> [What to work on]: In the data, extract each line that holds the string "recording".

> [Supplied data]:
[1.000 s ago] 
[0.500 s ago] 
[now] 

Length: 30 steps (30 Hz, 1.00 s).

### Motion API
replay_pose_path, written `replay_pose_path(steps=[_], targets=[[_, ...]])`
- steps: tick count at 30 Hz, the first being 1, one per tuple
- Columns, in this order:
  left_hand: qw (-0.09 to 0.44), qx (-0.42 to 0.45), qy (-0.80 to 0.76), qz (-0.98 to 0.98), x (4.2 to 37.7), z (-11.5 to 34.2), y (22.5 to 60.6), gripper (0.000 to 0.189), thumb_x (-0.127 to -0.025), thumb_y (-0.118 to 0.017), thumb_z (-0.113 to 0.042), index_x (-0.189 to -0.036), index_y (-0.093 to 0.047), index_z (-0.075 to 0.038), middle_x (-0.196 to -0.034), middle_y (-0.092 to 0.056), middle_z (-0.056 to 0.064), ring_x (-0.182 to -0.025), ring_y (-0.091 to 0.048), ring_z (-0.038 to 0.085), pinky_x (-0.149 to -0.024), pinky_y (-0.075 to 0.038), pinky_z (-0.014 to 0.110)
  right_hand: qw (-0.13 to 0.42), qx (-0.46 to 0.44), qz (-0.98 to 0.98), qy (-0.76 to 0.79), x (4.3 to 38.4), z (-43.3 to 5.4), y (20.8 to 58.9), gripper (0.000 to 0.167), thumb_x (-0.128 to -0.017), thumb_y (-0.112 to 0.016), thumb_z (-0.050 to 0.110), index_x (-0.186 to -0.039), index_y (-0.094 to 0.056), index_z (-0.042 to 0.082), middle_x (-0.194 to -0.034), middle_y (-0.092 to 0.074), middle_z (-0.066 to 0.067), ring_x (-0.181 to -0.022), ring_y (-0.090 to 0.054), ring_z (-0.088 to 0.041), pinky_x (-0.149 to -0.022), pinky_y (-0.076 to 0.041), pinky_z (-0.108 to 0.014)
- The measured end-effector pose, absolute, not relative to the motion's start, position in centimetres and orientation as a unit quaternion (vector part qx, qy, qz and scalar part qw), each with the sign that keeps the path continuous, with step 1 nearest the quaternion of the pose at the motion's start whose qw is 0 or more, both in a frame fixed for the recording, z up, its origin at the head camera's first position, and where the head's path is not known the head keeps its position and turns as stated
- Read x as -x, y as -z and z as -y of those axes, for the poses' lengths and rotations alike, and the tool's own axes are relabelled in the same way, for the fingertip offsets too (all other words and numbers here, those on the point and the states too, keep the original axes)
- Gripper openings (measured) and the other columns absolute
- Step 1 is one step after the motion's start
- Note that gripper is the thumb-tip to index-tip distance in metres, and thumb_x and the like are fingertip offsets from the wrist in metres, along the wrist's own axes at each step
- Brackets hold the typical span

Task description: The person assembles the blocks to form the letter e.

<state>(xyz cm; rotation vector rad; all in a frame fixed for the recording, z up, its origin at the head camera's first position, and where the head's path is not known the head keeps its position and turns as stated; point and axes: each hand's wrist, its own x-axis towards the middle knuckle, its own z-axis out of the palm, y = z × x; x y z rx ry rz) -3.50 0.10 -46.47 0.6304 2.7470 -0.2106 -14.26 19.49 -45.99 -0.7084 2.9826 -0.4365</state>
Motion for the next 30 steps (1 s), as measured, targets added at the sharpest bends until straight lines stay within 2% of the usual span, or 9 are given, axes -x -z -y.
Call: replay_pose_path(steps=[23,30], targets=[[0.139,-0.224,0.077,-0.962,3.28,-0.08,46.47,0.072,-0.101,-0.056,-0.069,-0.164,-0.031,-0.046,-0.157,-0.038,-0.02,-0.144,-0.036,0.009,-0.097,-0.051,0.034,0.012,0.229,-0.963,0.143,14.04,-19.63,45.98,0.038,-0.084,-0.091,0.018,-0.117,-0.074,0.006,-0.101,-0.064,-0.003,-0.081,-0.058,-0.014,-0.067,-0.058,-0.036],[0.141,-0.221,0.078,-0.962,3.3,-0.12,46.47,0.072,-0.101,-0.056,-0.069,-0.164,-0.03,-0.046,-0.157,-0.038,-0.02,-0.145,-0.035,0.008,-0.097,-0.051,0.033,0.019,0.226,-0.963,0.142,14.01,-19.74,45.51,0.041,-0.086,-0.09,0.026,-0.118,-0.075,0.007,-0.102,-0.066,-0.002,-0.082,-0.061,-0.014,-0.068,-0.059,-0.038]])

> [Result of this task]:
- The measured end-effector pose, absolute, not relative to the motion's start, position in centimetres and orientation as a unit quaternion (vector part qx, qy, qz and scalar part qw), each with the sign that keeps the path continuous, with step 1 nearest the quaternion of the pose at the motion's start whose qw is 0 or more, both in a frame fixed for the recording, z up, its origin at the head camera's first position, and where the head's path is not known the head keeps its position and turns as stated
<state>(xyz cm; rotation vector rad; all in a frame fixed for the recording, z up, its origin at the head camera's first position, and where the head's path is not known the head keeps its position and turns as stated; point and axes: each hand's wrist, its own x-axis towards the middle knuckle, its own z-axis out of the palm, y = z × x; x y z rx ry rz) -3.50 0.10 -46.47 0.6304 2.7470 -0.2106 -14.26 19.49 -45.99 -0.7084 2.9826 -0.4365</state>

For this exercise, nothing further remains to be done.